Les Chroniques de l'Imaginaire

Ce que l'on sème - Porter, Regina

Tout commence en 1946, avec le patriarche Jimmy Vincent. Il est au sommet de la pyramide des âges de sa branche, dont les ramifications vont s'étendre à travers les générations pour s'entortiller autour de la branche des Christie. Deux familles qui vont se croiser au fil des ans, parfois de loin, parfois jusqu'au mariage. Les membres nous seront présentés comme des instantanés, des moments et périodes à transposer sur le tableau familial, jetant un éclairage nouveau ou simplement différent selon la personne qui le raconte. Toujours est-il que le cœur du roman sera le couple Rufus - Agnès, le fils blanc de Jimmy et son épouse noire.

Le récit qui se développe autour d'eux, en amont et en aval du temps, permettra d'aborder quelques uns des grands thèmes de l'histoire américaine du XXe siècle : le racisme, la réussite personnelle, la libération sexuelle, la guerre du Vietnam...

Ce premier roman de Regina Porter est impressionnant tant il est foisonnant. La liste des personnages en début d'ouvrage est loin d'être superflue et le lecteur désireux de comprendre l'enjeu de l'histoire ne pourra pas faire l'impasse. Les va-et-vient dans les époques et lieux, concernant tour à tour des protagonistes différents, obligent à s'y référer constamment. Si le procédé est intéressant, on perd parfois le plaisir de la lecture qui tourne à la contrainte de la compréhension.

Je déplore aussi de trop longues et fréquentes références à la pièce de théâtre Rosencratz et Guildenstern de Tom Stoppard, qui revêt une importance symbolique pour Eddie Christie.  Qu'elle représente presque un personnage à part entière finit par être ennuyeux. De même pour le personnage de Bessie Coleman, une des premières aviatrices femmes et noires, le modèle de Dolores. A la fin du roman, le lecteur pourrait en faire la biographie. Les nombreuses images d'archives qui agrémentent l'ouvrage n'apportent pas grand chose non plus.
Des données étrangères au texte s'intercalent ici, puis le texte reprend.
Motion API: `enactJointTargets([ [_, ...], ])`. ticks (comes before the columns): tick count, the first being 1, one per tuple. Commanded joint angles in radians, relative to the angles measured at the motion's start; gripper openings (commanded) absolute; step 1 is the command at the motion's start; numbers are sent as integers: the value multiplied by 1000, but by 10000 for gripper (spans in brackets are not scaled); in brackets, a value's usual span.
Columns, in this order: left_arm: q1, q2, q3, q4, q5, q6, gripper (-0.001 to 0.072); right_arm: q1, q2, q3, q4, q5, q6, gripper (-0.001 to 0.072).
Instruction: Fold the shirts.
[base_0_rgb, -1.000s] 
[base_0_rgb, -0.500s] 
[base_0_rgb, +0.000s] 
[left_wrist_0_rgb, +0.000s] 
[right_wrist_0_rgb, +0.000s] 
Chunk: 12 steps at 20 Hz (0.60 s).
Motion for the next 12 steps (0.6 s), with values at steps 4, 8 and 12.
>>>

Ce que l'on sème est typiquement le genre de livre qui promet une lecture riche et passionnante mais qui au fur et à mesure devient trop sophistiqué pour être facilement lisible. La multiplicité des personnages fait qu'on relit les même scènes deux fois, qu'on ne sait plus qui a fait quoi ni quand. Même en étant intéressé et concentré, la lecture devient laborieuse. C'est dommage car l'idée était excellente, pas inédite certes, mais c'est toujours un plaisir de suivre des fresques familiales. Regina Porter a un talent indéniable et il est certain que beaucoup trouveront ce roman formidable. En ce qui me concerne, le mieux est l'ennemi du bien et un peu plus de simplicité aurait été la bienvenue.